SOURCE MATERIAL:
──────────
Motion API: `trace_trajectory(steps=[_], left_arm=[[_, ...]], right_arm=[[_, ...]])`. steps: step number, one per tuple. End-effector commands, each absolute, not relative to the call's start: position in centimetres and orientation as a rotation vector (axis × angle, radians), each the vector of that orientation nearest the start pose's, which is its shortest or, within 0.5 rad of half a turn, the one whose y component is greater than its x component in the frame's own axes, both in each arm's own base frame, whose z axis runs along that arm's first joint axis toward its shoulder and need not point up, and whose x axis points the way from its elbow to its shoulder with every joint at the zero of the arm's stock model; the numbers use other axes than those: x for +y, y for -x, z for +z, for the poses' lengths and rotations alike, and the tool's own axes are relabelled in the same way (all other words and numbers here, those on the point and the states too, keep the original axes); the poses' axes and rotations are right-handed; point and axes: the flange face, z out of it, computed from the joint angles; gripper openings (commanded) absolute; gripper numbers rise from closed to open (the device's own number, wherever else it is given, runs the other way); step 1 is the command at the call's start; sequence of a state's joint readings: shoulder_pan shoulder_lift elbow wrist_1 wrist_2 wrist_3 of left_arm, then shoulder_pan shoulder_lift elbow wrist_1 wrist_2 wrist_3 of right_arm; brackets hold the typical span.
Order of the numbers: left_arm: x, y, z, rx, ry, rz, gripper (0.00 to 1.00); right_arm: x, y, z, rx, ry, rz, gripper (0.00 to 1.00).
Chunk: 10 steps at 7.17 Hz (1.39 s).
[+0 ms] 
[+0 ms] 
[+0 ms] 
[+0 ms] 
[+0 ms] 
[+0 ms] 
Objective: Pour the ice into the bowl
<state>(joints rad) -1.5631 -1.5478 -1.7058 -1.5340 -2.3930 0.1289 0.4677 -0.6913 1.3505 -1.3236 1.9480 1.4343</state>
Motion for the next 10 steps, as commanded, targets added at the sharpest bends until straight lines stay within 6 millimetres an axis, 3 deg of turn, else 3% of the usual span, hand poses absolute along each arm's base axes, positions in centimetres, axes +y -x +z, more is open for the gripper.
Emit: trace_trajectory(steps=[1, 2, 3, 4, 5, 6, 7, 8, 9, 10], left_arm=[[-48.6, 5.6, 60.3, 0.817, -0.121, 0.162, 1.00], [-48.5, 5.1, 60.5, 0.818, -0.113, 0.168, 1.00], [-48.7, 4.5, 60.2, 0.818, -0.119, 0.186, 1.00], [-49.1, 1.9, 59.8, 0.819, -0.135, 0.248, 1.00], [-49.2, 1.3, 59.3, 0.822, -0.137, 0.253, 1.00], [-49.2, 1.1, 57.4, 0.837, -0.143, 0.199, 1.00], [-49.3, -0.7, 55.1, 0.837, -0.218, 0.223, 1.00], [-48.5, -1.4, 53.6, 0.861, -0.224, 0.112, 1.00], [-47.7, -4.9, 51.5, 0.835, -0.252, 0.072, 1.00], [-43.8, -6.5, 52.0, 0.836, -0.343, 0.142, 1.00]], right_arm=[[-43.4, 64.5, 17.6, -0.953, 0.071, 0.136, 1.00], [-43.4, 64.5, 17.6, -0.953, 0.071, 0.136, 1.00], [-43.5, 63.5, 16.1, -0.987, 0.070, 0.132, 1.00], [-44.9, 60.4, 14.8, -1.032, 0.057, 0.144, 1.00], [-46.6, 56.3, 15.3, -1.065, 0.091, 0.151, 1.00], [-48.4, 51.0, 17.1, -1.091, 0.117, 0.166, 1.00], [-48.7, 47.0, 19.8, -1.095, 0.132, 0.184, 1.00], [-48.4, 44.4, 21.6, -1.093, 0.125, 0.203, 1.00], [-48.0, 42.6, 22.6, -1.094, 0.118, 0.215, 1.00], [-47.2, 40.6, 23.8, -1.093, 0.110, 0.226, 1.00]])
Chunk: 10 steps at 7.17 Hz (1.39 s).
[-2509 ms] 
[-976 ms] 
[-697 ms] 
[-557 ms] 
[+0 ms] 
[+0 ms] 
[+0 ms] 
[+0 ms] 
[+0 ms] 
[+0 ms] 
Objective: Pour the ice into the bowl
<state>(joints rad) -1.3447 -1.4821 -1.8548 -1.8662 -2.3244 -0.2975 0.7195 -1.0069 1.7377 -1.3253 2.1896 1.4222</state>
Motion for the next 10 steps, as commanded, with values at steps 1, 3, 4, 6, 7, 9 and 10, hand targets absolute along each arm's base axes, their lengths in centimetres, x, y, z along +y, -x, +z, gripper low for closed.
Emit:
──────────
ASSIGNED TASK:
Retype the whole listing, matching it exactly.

SOLUTION TO THIS PROBLEM:
Motion API: `trace_trajectory(steps=[_], left_arm=[[_, ...]], right_arm=[[_, ...]])`. steps: step number, one per tuple. End-effector commands, each absolute, not relative to the call's start: position in centimetres and orientation as a rotation vector (axis × angle, radians), each the vector of that orientation nearest the start pose's, which is its shortest or, within 0.5 rad of half a turn, the one whose y component is greater than its x component in the frame's own axes, both in each arm's own base frame, whose z axis runs along that arm's first joint axis toward its shoulder and need not point up, and whose x axis points the way from its elbow to its shoulder with every joint at the zero of the arm's stock model; the numbers use other axes than those: x for +y, y for -x, z for +z, for the poses' lengths and rotations alike, and the tool's own axes are relabelled in the same way (all other words and numbers here, those on the point and the states too, keep the original axes); the poses' axes and rotations are right-handed; point and axes: the flange face, z out of it, computed from the joint angles; gripper openings (commanded) absolute; gripper numbers rise from closed to open (the device's own number, wherever else it is given, runs the other way); step 1 is the command at the call's start; sequence of a state's joint readings: shoulder_pan shoulder_lift elbow wrist_1 wrist_2 wrist_3 of left_arm, then shoulder_pan shoulder_lift elbow wrist_1 wrist_2 wrist_3 of right_arm; brackets hold the typical span.
Order of the numbers: left_arm: x, y, z, rx, ry, rz, gripper (0.00 to 1.00); right_arm: x, y, z, rx, ry, rz, gripper (0.00 to 1.00).
Chunk: 10 steps at 7.17 Hz (1.39 s).
[+0 ms] 
[+0 ms] 
[+0 ms] 
[+0 ms] 
[+0 ms] 
[+0 ms] 
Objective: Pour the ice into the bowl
<state>(joints rad) -1.5631 -1.5478 -1.7058 -1.5340 -2.3930 0.1289 0.4677 -0.6913 1.3505 -1.3236 1.9480 1.4343</state>
Motion for the next 10 steps, as commanded, targets added at the sharpest bends until straight lines stay within 6 millimetres an axis, 3 deg of turn, else 3% of the usual span, hand poses absolute along each arm's base axes, positions in centimetres, axes +y -x +z, more is open for the gripper.
Emit: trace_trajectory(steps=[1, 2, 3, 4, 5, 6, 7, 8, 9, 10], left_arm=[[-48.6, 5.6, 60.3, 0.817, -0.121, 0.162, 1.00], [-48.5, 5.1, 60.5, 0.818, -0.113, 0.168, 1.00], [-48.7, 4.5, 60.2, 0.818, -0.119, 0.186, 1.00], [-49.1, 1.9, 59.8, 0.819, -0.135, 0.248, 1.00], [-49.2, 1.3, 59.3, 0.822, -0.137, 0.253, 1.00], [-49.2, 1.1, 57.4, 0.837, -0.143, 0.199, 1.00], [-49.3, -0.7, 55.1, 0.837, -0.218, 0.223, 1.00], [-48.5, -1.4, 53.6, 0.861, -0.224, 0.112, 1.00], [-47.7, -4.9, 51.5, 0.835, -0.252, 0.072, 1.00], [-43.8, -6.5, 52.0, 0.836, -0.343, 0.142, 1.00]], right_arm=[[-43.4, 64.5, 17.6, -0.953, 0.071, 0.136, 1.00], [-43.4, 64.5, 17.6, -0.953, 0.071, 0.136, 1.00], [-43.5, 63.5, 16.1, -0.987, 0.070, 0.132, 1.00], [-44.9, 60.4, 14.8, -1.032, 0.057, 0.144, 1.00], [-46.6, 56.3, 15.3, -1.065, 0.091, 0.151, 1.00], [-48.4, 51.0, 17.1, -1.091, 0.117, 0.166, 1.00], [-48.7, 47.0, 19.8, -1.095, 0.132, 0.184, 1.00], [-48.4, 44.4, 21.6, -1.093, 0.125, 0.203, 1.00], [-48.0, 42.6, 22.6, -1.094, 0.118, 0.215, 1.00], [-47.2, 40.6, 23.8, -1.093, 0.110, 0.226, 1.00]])
Chunk: 10 steps at 7.17 Hz (1.39 s).
[-2509 ms] 
[-976 ms] 
[-697 ms] 
[-557 ms] 
[+0 ms] 
[+0 ms] 
[+0 ms] 
[+0 ms] 
[+0 ms] 
[+0 ms] 
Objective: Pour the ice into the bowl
<state>(joints rad) -1.3447 -1.4821 -1.8548 -1.8662 -2.3244 -0.2975 0.7195 -1.0069 1.7377 -1.3253 2.1896 1.4222</state>
Motion for the next 10 steps, as commanded, with values at steps 1, 3, 4, 6, 7, 9 and 10, hand targets absolute along each arm's base axes, their lengths in centimetres, x, y, z along +y, -x, +z, gripper low for closed.
Emit:

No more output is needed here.